Today was a long day at the DeBakey Veterans Affairs Medical Center in Houston. I had a five-hour wait to see the doctor. There was nothing that could have been done with that for various personal circumstances.

My 45-minute or so visit with the neurologist went probably better than any visit in a great while. The doctor has agreed to take me off the side-effect-ridden Cymbalta and put me back on another drug I once took for the same conditions. What was even better was I got the neurologist to put me in a consultation with a neurosurgeon because of my back pain. This would be after undergoing another MRI on my back and an EMG. Now I had an EMG earlier this year or later last year. I can’t remember. That was to determine problems with my hands and fingers, which was then diagnosed as carpal tunnel. I was given two gigantic black braces for each hand, both bearing the U.S. Flag. When I don them both, I look like someone gearing up for bomb disposal, such as in the movie, “The Hurt Locker.” The braces aren’t very practical for my work as I disarm or detonate very few, if any, bombs in my daily comings and goings.

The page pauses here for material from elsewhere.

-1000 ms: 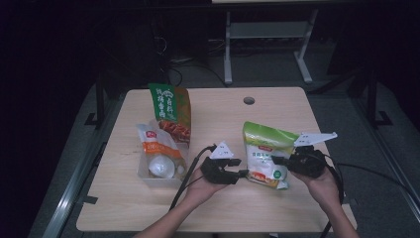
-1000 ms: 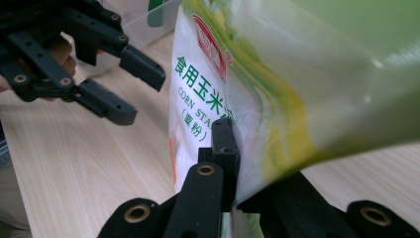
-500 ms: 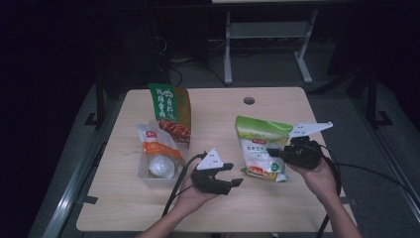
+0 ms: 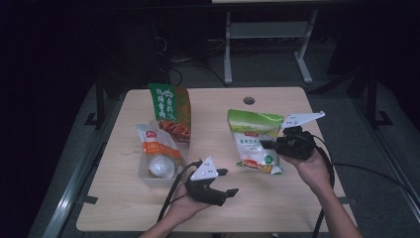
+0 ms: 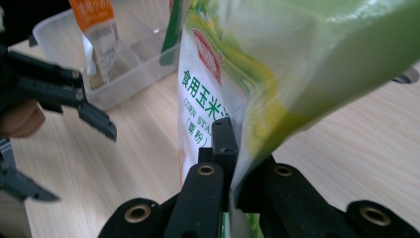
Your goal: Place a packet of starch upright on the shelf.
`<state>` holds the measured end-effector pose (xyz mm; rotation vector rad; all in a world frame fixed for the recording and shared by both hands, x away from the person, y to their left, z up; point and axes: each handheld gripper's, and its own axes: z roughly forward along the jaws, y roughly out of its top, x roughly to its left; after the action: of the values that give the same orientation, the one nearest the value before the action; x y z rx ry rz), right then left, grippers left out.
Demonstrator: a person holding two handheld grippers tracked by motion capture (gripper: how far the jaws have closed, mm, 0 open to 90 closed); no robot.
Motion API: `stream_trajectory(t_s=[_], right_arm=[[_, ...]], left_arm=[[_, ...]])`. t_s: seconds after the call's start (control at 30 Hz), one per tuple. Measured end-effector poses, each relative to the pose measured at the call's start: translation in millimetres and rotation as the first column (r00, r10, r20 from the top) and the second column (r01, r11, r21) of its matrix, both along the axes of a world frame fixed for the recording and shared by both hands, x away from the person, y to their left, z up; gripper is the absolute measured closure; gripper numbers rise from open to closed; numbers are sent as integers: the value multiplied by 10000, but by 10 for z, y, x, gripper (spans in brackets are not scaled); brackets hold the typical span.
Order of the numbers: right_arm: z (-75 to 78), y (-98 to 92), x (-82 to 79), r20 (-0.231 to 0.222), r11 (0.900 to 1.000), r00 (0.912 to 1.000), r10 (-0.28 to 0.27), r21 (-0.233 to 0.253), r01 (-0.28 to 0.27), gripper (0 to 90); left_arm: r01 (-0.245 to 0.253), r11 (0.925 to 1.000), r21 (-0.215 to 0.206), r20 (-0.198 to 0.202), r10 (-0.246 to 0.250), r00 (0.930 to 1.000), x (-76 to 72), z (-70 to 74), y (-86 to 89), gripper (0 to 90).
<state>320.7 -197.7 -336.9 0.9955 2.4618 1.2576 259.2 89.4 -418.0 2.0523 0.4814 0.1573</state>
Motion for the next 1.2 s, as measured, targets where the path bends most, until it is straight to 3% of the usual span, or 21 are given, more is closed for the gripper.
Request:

However long it takes after all the tests I will consult with the neurosurgeon as to whether I need back surgery and, if so, whether I will ask for it. I see that as a long way down the line. I have decided that I need to try and access a better physical shape and improve my health. Along with that, I also should start thinking long and hard about how to medically retire from my paying job and determine how to live on however meager the pittance might be. Time to be a vagabond, perhaps?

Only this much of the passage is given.